The future of AI training is federated

Chong Shen Ng

Thursday 10:15 in Dynamicum

Federated Learning has quickly become the preferred form of training of AI models when the training data cannot leave their point of origin due to privacy regulations (e.g. GDPR), legal constraints (e.g. in different jurisdictions), and logistical challenges (e.g. large volumes of data, sparse connectivity), among other reasons. Furthermore, contracts and regulations establish boundaries for data sharing, particularly in industries like healthcare and finance, where misuse prevention is crucial. One could also argue that we are running out of publicly and ethically sourced datasets, for instance to scale large foundational models, and federated learning offers one way to train models on protected data.

The key point of this tutorial is to introduce an alternative approach to training AI models that is straightforward and accessible.

This tutorial is sequenced in 3 parts. We’ll first introduce federated learning and its prototypical architecture. In part 2, we’ll dive into a series of live Python code demos that showcase how to convert a classical centralized machine learning workflow into a federated workflow involving multiple federated clients.
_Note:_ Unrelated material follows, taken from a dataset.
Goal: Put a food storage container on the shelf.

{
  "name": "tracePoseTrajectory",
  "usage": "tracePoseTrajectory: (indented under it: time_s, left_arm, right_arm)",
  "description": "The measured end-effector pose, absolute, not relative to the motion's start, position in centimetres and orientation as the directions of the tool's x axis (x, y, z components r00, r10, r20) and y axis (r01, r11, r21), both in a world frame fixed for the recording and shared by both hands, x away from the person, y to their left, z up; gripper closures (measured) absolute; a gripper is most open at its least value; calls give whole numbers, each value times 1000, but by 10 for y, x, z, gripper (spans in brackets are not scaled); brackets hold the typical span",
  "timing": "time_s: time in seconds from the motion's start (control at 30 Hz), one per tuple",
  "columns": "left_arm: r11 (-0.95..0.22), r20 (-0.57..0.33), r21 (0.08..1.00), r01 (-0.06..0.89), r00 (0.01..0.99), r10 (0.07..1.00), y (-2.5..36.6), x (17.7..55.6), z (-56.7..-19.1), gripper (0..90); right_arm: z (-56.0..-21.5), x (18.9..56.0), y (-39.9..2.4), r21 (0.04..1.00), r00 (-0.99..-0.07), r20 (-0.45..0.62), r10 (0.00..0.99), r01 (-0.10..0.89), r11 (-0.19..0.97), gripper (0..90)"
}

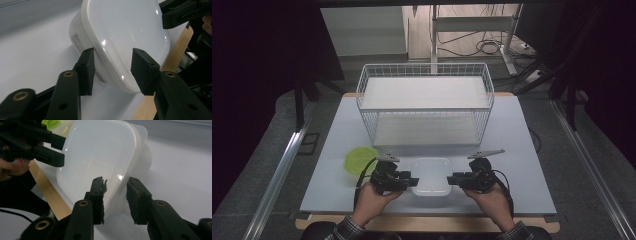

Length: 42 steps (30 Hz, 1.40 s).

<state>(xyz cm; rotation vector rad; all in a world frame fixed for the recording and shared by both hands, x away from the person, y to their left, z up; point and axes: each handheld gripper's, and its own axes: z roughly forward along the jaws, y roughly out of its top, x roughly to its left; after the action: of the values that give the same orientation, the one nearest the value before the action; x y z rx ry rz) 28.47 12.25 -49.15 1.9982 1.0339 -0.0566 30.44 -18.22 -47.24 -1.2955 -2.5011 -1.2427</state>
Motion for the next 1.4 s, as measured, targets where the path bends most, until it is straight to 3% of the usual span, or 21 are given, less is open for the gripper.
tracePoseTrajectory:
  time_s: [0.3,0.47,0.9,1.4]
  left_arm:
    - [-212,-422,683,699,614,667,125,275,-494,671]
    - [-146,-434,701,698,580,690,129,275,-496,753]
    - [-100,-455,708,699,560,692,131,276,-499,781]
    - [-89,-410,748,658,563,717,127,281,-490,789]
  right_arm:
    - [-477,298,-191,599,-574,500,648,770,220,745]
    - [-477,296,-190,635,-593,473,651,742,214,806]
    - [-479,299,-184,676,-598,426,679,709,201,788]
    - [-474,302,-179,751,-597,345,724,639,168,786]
We’ll demonstrate the similarities and differences of how the iteration of a federated research project is conducted. Finally, in part 3, we’ll demonstrate how you can take your research code and deploy it in a production setting using a mixture of physical edge devices and VMs.

Throughout the tutorial, we’ll use Flower, the fully open-sourced federated AI framework, which is written in Python and designed for Python users. With simplicity as one of it’s main goals, Flower provides multiple features and libraries to accelerate research, such as Flower Baselines (for reproducing federated learning benchmarks) and Flower Datasets (a standalone Python library for easily creating federated datasets). We’ll showcase how to use the Flower CLI in both research and production setting.
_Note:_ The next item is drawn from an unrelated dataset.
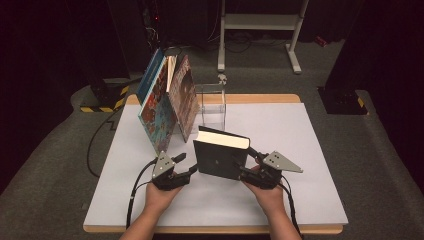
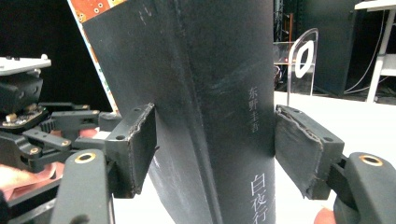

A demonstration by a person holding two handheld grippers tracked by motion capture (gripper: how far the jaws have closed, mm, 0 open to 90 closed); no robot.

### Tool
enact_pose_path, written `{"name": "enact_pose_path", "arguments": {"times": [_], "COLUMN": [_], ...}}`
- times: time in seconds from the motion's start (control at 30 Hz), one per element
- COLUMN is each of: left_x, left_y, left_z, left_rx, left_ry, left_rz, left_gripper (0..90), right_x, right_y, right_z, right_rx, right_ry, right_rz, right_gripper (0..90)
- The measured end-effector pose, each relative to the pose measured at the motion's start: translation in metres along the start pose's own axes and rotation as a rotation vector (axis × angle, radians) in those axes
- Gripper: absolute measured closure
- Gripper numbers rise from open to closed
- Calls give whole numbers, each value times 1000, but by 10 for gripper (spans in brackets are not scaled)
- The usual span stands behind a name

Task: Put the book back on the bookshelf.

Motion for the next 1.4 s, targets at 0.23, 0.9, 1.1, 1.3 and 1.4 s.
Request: {"name": "enact_pose_path", "arguments": {"times": [0.23,0.9,1.1,1.3,1.4], "left_x": [-18,-28,-32,-31,-31], "left_y": [-6,-16,-13,-15,-17], "left_z": [-31,-48,-46,-50,-51], "left_rx": [-44,31,40,35,30], "left_ry": [52,97,109,105,94], "left_rz": [-38,-21,-8,-25,-19], "left_gripper": [336,292,282,265,254], "right_x": [-1,5,7,11,12], "right_y": [0,1,7,14,20], "right_z": [-2,1,2,6,3], "right_rx": [-8,-29,-41,-69,-97], "right_ry": [-6,-8,10,45,49], "right_rz": [-11,-111,-107,-93,-70], "right_gripper": [310,279,260,242,238]}}
Point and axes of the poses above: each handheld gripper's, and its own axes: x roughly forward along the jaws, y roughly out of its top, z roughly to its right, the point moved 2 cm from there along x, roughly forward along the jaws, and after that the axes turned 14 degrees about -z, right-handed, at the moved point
This tutorial addresses people with fluency in Python, CLI, and basic knowledge of a machine learning project. It would help if you’ve also used Docker before. Any data practitioner is encouraged to attend the tutorial to learn and discuss how to federate and distribute the training of an ML model.

You will learn:

  • What’s Federated Learning?
    • Basics and real-world examples
  • How to federate your existing ML training code, and more FL-specific steps such as how to:
    • Configure the behaviours of each federated client
    • Persist the state of each client across global rounds
    • Evaluate both aggregated and local models
    • Standardize your FL experiments
    • Track your experiments
  • How to deploy your research code in a production setting, such as how to:
    • Deploy Flower federated learning clients using Docker
    • Set-up secure connection and node authentication
    • Run, monitory, and manage the federated learning runs.

Bring your own laptop if you’d like to follow along. Some code examples will be executed in Google Colab, others can be locally executed on your favourite IDE. A GitHub repo containing the code examples will be shared before the event.
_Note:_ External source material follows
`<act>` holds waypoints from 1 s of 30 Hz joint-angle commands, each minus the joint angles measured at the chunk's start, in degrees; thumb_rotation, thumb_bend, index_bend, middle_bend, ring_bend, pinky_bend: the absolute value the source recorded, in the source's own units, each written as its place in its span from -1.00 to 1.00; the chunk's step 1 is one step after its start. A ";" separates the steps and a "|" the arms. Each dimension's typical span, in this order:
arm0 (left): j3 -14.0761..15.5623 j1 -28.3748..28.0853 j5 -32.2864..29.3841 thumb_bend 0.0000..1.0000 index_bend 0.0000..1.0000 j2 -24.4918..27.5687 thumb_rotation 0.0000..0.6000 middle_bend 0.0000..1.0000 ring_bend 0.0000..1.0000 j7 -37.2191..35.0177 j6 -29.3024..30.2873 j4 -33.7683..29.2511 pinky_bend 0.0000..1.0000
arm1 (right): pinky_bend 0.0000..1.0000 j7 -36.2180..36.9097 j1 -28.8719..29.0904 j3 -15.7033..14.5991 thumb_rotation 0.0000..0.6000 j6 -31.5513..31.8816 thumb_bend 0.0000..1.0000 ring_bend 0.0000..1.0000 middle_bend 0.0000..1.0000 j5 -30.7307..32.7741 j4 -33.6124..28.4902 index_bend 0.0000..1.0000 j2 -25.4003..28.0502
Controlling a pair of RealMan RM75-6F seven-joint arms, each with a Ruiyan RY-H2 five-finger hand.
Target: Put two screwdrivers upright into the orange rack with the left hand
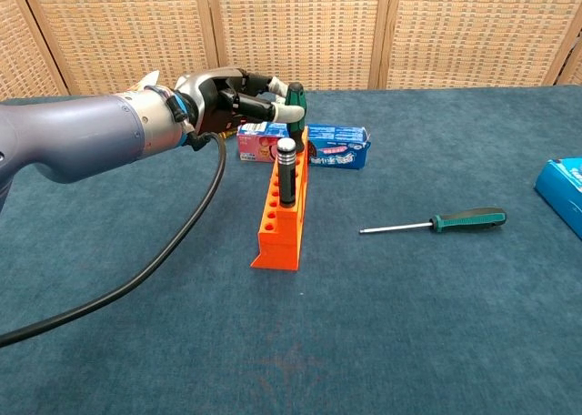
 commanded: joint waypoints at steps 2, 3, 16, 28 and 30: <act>0.66 -0.30 0.30 -0.21 0.02 0.04 1.00 -1.00 -1.00 1.82 0.62 0.35 -1.00 | -1.00 -0.04 -0.02 0.03 1.00 0.05 -1.00 -1.00 -1.00 0.05 0.00 -1.00 0.00; 0.82 -0.30 0.30 -0.24 -0.07 0.05 1.00 -1.00 -1.00 2.12 0.64 0.31 -1.00 | -1.00 -0.02 -0.04 0.03 1.00 0.06 -1.00 -1.00 -1.00 0.08 0.00 -1.00 0.01; -0.97 3.25 4.98 -0.89 -0.99 4.94 1.00 -1.00 -1.00 -2.72 0.21 -5.35 -1.00 | -1.00 -0.14 -0.07 -0.13 1.00 0.31 -1.00 -1.00 -1.00 -0.46 -0.20 -1.00 0.02; -1.02 9.83 10.48 -1.00 -1.00 19.03 1.00 -1.00 -1.00 -3.09 1.41 -15.55 -1.00 | -1.00 -0.83 -0.38 -0.43 1.00 1.44 -1.00 -1.00 -1.00 -1.51 -0.95 -1.00 0.11; 0.01 12.15 11.90 -1.00 -1.00 23.84 1.00 -1.00 -1.00 -0.82 2.83 -18.13 -1.00 | -1.00 -1.06 -0.46 -0.54 1.00 1.69 -1.00 -1.00 -1.00 -1.74 -1.11 -1.00 0.10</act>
The tutorial session is structured in the following way:

  • 0:00 Introduction, and getting to know the audience.
  • 0:05 What’s Federated Learning? Basics and real-world-examples.
  • 0:25 Overview of the Flower framework for federated learning
  • 0:30 Quickstart examples with PyTorch. Moving from a centralized training to federated.
  • 1:00 Deploying your research to production
  • 1:20 Feedback and Q&A

Chong Shen Ng

Dr. Chong Shen Ng is a Research Engineer at Flower Labs with over a decade of experience in both research and industry, specializing in federated learning, data science, and parallel computing. As a key developer, he focuses on scaling Flower to deploy privacy-enhanced distributed AI solutions for real-world applications. Chong Shen is passionate about contributing to the open-source community, developing trustworthy AI systems through federated learning, and advancing edge AI technologies. A dedicated advocate for open-source software, he has co-chaired PyData Global events and volunteered at SciPy and PyData London conferences.